• [EXERCISE AIM]: Return only the stretch of the material below that begins with the line containing "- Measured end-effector" and ends with the line containing "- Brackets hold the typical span", exactly; both of those lines belong to it.

• [TASK INPUT]:
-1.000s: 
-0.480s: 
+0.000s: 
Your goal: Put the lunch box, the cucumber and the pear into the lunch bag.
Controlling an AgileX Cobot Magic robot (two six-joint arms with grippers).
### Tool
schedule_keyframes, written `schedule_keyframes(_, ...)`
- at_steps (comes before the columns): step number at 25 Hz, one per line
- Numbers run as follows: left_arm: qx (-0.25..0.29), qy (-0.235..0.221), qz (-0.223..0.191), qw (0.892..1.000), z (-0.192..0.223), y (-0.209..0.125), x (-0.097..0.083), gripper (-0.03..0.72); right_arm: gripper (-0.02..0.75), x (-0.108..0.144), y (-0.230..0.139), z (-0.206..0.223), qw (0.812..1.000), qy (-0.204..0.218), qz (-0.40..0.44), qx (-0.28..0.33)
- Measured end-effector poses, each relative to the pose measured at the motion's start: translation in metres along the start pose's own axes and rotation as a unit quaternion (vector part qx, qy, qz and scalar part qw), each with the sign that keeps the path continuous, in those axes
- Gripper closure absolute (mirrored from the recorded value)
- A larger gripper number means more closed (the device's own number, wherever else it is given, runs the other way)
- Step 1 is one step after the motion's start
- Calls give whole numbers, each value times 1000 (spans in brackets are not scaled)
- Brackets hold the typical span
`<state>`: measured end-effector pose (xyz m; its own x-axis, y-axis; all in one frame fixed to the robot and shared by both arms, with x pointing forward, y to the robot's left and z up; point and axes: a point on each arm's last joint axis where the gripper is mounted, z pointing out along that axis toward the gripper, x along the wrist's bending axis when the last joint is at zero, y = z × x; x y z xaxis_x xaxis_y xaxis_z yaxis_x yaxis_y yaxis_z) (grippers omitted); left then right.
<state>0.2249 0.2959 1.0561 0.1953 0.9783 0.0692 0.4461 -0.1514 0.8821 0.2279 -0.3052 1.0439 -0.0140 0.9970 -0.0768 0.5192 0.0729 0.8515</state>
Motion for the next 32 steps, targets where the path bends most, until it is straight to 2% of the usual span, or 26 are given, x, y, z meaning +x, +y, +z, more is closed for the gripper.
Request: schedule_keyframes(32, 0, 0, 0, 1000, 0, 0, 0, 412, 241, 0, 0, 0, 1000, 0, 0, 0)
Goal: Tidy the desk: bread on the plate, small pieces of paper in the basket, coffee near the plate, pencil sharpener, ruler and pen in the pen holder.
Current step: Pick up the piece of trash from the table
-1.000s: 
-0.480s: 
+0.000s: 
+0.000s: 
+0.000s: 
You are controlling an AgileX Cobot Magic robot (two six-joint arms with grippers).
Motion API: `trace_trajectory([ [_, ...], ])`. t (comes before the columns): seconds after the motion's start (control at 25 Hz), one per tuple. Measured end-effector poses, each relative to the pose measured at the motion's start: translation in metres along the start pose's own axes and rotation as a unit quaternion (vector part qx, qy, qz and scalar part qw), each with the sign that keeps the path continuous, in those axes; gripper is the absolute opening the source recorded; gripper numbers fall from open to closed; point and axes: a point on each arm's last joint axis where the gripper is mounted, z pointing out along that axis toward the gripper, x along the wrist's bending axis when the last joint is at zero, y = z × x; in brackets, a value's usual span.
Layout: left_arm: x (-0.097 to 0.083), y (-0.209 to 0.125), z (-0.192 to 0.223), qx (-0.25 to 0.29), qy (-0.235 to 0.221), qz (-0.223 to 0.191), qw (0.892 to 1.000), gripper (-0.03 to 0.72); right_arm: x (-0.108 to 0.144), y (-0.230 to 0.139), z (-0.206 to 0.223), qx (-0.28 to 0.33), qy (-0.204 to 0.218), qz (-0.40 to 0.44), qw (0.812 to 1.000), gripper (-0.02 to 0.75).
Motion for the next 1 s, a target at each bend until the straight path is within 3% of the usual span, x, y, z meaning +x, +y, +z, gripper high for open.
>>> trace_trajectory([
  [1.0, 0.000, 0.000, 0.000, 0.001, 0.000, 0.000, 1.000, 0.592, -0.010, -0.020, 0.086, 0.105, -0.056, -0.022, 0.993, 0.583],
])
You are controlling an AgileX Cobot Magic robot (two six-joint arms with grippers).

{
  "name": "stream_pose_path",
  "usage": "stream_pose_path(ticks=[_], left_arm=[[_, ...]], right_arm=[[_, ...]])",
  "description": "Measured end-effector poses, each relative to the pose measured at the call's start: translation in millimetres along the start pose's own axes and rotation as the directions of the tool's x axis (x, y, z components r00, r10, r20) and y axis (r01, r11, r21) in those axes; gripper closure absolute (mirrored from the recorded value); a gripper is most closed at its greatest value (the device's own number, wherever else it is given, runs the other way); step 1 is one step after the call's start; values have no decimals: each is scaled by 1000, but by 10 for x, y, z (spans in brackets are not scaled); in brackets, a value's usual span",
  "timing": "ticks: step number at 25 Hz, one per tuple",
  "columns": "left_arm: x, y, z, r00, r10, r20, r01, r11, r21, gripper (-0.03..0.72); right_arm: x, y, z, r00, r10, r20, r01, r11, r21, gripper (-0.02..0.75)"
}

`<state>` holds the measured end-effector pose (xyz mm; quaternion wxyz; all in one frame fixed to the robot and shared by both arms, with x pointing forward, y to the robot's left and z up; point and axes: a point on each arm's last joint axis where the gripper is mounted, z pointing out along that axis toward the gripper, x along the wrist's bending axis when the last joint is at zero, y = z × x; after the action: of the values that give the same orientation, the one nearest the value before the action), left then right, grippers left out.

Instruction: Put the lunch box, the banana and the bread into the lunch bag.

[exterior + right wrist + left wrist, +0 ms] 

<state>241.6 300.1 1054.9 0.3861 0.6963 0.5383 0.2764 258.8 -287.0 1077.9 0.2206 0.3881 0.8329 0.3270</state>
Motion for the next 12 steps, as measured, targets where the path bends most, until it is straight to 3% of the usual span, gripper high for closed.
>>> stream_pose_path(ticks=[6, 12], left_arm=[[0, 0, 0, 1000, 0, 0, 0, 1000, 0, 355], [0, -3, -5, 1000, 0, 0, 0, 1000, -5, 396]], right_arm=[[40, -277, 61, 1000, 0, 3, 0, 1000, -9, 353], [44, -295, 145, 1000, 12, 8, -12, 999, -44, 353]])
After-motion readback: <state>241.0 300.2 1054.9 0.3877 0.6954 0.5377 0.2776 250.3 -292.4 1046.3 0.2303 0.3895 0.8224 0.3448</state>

• [SOLUTION FOR THIS PROBLEM]:
- Measured end-effector poses, each relative to the pose measured at the motion's start: translation in metres along the start pose's own axes and rotation as a unit quaternion (vector part qx, qy, qz and scalar part qw), each with the sign that keeps the path continuous, in those axes
- Gripper closure absolute (mirrored from the recorded value)
- A larger gripper number means more closed (the device's own number, wherever else it is given, runs the other way)
- Step 1 is one step after the motion's start
- Calls give whole numbers, each value times 1000 (spans in brackets are not scaled)
- Brackets hold the typical span

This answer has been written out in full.